É bobagem pôr dinheiro público em ciência esperando obter retornos em tecnologia. Essa é uma ideia polêmica, da qual não estou pessoalmente convencido. Mas, como uma das funções do jornalista é apresentar teorias contraintuitivas, desde que amparadas em argumentos, exponho aqui essa tese, defendida por autores como Matt Ridley.
Comecemos com a famosa Lei de Moore, segundo a qual o número de transistores num chip dobra a cada dois anos, aumentando o poder de computação das máquinas e reduzindo seu preço. Bem, especialistas se meteram a calcular padrões de desenvolvimento de tecnologias e descobriram que ela avança num passo muito mais regular do que se poderia imaginar. Além da Lei de Moore, há a Lei de Kryder (sobre a capacidade de armazenagem dos discos magnéticos) e a Lei de Cooper (sobre transmissões de rádio simultâneas).
Tais padrões, vários deles centenários, não viram seu ritmo se alterar nem com a queda de investimentos na esteira da crise de 1929 nem com o forte aumento de gastos registrado durante a Segunda Guerra Mundial. Como explicar isso?
Para Ridley, a tecnologia funciona quase como um organismo autônomo, em que cada degrau de desenvolvimento leva ao próximo (o adjacente possível), num processo difícil tanto de conter quanto de acelerar. Para ele, o modelo linear segundo o qual a ciência produz a inovação que gera a prosperidade está errado.
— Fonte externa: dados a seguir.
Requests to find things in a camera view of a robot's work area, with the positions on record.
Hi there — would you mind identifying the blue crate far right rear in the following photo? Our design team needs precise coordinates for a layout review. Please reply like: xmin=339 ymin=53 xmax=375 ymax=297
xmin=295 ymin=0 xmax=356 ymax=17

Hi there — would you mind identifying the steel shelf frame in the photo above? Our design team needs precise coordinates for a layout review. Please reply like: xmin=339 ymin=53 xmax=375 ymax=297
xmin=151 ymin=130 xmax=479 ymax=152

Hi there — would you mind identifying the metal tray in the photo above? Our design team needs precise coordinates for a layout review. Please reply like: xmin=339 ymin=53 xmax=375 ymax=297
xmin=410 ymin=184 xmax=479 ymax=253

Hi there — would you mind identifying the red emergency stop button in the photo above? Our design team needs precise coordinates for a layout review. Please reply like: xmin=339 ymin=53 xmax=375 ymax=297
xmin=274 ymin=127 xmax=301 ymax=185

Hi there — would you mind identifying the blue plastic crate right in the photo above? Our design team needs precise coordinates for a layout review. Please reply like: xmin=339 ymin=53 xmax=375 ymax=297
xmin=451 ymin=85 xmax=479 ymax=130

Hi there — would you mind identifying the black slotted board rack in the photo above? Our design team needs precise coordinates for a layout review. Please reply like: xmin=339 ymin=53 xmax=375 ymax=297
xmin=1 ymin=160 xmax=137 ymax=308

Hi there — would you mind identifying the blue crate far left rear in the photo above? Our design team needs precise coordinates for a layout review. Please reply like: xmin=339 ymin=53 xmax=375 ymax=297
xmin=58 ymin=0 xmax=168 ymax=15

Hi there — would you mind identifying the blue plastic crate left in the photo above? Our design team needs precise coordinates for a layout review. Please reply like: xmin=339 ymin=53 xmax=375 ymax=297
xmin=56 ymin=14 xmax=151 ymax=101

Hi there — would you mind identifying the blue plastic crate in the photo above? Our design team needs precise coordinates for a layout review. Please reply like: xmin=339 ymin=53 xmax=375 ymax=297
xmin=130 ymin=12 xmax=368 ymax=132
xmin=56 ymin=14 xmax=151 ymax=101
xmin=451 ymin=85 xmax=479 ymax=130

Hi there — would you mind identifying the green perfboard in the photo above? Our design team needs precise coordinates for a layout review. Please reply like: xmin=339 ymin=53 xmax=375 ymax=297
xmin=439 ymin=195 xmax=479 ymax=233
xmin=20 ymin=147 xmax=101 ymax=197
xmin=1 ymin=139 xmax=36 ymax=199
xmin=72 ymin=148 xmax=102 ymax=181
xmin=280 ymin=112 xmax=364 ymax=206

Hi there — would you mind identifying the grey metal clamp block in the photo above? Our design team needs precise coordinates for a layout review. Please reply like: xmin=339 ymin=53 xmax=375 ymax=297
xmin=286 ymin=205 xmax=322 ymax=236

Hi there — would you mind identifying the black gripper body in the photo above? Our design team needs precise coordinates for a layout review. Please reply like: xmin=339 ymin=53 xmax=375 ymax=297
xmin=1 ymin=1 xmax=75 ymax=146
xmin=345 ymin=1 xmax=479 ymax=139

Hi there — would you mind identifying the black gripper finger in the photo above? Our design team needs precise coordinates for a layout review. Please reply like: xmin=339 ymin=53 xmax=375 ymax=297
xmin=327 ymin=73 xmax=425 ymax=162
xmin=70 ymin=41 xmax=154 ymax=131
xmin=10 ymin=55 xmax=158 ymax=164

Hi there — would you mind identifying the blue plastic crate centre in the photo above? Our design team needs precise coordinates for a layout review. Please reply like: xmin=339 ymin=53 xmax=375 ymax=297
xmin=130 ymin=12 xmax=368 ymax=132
Embora haja casos em que desenvolvimentos científicos acabam criando novas tecnologias, o mais comum é ocorrer o contrário, isto é, inovações abrirem caminhos para a ciência. Um exemplo clássico é o da astronomia, que avançou enormemente depois da invenção das lunetas e telescópios. Idem para a termodinâmica, que conheceu uma idade de ouro depois das primeiras máquinas a vapor, e não antes.
De minha parte, acho que, mesmo que essa descrição valha para algumas áreas, está longe de cobrir a totalidade das ciências.